Madame de Villars étoit la plus grande escroqueuse du monde. Quand il fallut sortir du Hâvre pour ne point faire crier toute la ville, car elle devoit à Dieu et au monde, elle fit publier que tous leurs créanciers vinssent un certain jour parler à elle. Elle parla à tous en particulier, leur avoua qu’elle n’avoit point d’argent, mais qu’elle avoit en deux ou trois lieux qu’elle leur nomma, des magasins de pommes à cidre pour dix ou douze mille écus, qu’elle leur en donneroit pour les deux tiers de leur dette, et une promesse pour le reste payable en tel temps.
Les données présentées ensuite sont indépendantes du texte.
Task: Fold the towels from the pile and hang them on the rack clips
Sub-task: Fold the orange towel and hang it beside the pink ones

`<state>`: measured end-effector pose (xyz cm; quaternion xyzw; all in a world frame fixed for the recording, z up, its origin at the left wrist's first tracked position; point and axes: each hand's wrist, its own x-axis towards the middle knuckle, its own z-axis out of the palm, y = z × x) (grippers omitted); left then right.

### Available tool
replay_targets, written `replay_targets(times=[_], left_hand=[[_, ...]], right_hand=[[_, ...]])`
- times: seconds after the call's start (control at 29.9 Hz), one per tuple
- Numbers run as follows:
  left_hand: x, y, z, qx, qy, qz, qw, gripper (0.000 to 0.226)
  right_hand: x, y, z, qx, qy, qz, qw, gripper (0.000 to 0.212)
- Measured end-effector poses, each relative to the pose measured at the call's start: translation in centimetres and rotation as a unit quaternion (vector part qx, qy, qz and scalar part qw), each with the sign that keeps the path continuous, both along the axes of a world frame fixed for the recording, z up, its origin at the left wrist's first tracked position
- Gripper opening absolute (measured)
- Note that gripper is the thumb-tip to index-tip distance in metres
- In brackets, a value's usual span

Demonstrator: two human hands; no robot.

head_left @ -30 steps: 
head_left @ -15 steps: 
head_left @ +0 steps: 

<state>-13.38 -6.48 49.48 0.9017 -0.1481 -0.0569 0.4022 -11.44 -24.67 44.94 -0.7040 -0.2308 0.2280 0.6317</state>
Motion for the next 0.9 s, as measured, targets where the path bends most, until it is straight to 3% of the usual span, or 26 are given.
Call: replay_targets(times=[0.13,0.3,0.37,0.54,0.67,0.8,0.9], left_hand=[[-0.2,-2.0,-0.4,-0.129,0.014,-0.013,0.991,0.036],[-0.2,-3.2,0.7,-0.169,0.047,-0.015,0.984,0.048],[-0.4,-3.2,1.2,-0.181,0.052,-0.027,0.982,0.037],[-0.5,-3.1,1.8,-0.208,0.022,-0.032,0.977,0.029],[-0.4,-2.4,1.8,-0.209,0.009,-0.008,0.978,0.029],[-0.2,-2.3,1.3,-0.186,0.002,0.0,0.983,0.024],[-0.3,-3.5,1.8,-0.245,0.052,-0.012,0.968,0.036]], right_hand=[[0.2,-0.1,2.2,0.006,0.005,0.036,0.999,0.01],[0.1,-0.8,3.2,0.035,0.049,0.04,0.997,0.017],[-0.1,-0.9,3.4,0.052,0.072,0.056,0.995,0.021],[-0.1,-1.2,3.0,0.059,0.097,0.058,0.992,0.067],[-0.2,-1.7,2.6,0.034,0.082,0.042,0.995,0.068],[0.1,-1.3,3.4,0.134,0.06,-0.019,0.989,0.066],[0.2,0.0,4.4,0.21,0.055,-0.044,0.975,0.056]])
Elle disoit cela à chacun d’eux avec protestation qu’elle ne traitoit pas les autres de la sorte, et qu’il se gardât bien de s’en vanter. Les pauvres gens, les plus contents du monde, prirent chacun en paiement un ordre aux fermiers de donner à l’un pour tant de pommes et pour tant à l’autre ; mais quand ils y furent, ils ne trouvèrent en tout que pour cinq cents livres de pommes.

Elle vit encore, mais gueuse.

  1. Comminges, père de Comminges reçu capitaine des gardes de la Reine en survivance, et gouverneur de Saumur, étoit un homme d’esprit qui partageoit souvent avec les galants qu’il servoit, car il étoit bien fait. (T.)